Energy analysis of a diffusion absorption cooling system using lithium nitrate, sodium thiocyanate and water as absorbent substances and ammonia as the refrigerant

Abstract

A diffusion absorption cooling system is analyzed to determine the appropriate fluid for the unit, based on the coefficient of performance (COP) and operating conditions, by comparing lithium nitrate (LiNO3), sodium thiocyanate (NaSCN) and water (H2O) as absorbent substances and by using ammonia (NH3) as the refrigerant. The presence of crystallization in the system is analyzed as a function of the generator and absorber temperatures. Additionally, the effects on the efficiency of the system from adding the inert gas helium (He) or hydrogen (H2) are studied. A mathematical model is developed and compared to experimental studies reported in the literature.
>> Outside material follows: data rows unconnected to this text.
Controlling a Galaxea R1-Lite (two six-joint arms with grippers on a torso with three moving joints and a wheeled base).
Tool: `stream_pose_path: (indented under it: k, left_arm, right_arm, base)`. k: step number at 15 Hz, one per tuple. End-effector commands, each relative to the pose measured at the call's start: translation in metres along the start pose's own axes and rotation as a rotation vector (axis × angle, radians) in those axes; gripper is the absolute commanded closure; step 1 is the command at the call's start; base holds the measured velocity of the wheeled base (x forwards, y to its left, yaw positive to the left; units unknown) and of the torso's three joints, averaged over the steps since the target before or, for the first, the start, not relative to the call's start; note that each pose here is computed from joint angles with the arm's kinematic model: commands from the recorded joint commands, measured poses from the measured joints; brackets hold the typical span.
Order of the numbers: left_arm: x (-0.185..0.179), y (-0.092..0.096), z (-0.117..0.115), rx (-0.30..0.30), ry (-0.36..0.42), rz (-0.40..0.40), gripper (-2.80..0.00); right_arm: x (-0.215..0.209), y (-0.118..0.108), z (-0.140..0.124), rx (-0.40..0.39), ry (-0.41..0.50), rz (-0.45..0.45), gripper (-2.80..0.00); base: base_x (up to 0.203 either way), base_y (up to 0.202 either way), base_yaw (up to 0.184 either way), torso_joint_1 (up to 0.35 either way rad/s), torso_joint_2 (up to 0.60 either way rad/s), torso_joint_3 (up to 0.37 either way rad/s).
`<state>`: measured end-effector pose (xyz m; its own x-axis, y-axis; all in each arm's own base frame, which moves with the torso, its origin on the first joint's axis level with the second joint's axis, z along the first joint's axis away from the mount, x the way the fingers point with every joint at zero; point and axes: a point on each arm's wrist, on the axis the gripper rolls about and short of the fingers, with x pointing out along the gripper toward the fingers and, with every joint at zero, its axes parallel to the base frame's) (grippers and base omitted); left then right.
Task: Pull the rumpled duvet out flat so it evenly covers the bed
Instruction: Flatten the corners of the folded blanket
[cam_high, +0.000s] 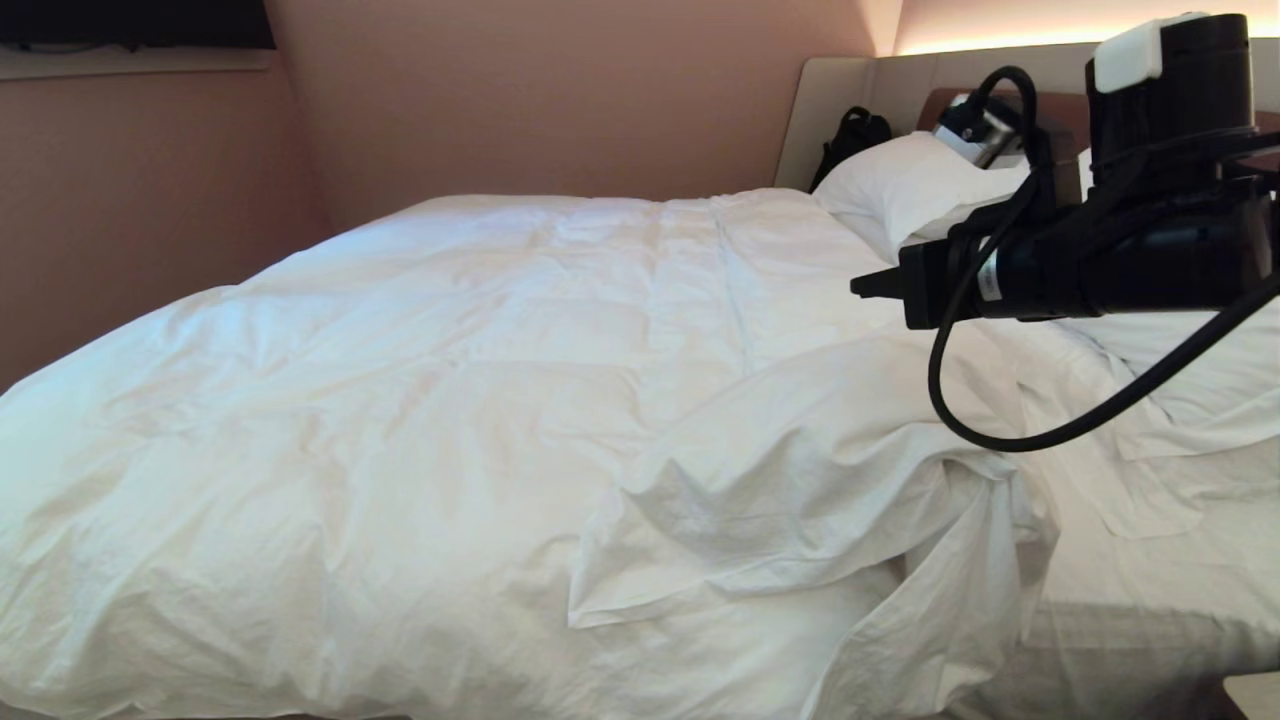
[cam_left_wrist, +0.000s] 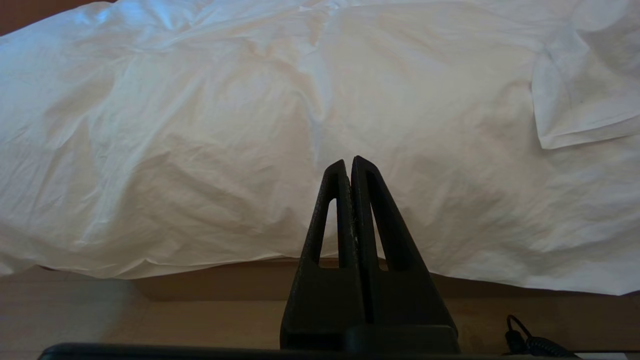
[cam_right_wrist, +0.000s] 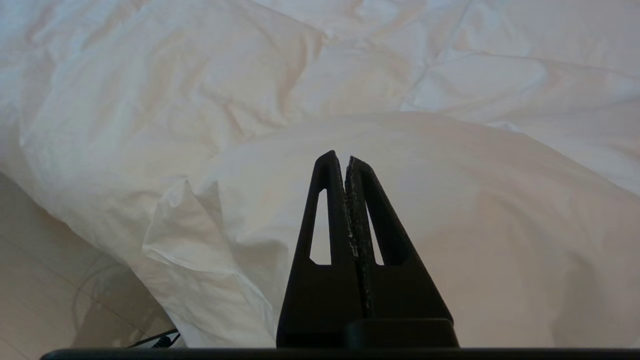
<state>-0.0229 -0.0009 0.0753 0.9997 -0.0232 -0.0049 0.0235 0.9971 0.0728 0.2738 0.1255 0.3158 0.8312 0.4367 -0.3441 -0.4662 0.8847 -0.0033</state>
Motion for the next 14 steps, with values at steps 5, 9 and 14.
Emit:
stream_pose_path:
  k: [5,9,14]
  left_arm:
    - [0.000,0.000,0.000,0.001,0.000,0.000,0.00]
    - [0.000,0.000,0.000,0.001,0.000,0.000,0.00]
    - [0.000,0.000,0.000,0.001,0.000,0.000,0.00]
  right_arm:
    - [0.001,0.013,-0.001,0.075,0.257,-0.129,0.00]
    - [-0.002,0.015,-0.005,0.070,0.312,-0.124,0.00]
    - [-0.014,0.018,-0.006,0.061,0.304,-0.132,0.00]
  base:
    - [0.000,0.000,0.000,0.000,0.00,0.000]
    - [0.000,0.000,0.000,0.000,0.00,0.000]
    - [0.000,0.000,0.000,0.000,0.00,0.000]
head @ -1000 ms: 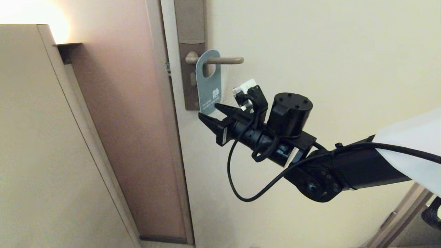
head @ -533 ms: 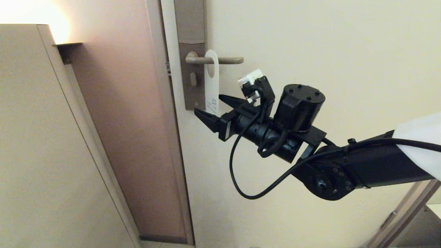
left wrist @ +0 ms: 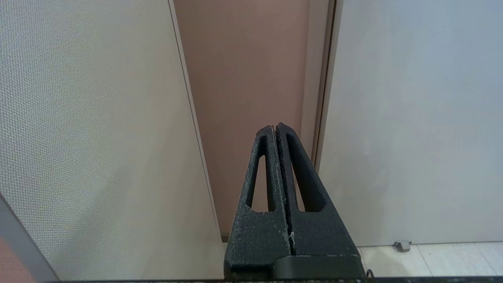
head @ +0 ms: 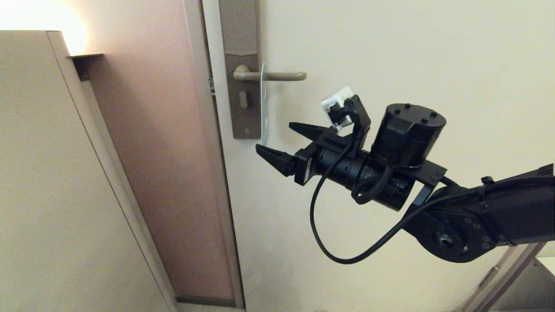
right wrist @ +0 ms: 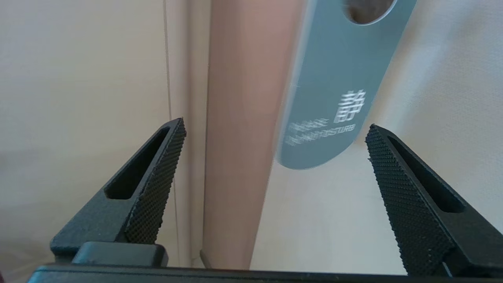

At an evaporator temperature of −15 °C, a generator temperature of 120 °C and absorber and condenser temperatures of 40 °C, the results show that the best performance is achieved by the NH3–LiNO3–He mixture, with a COP of 0.48. This mixture performs 27–46% more efficient than the NH3–NaSCN mixture. The NH3–H2O mixture is 52–69% less efficient than the NH3–LiNO3 mixture. However, when the evaporator runs at 7.5 °C, the NH3–H2O–He mixture achieves a more efficient COP than does the NH3–LiNO3–He mixture, and the NH3–NaSCN–He and NH3–LiNO3–He mixtures achieve the same COP when the evaporator is at 10 °C. At temperatures below 7.5 °C, the NH3–NaSCN–He mixture achieves a higher COP than does the NH3–H2O–He mixture. The NH3–LiNO3 mixture shows crystallization at higher temperatures in the generator than does the NH3–NaSCN mixture. Moreover, at the same evaporator temperature, the NH3–LiNO3 mixture works at activation temperatures lower than does the NH3–NaSCN mixture.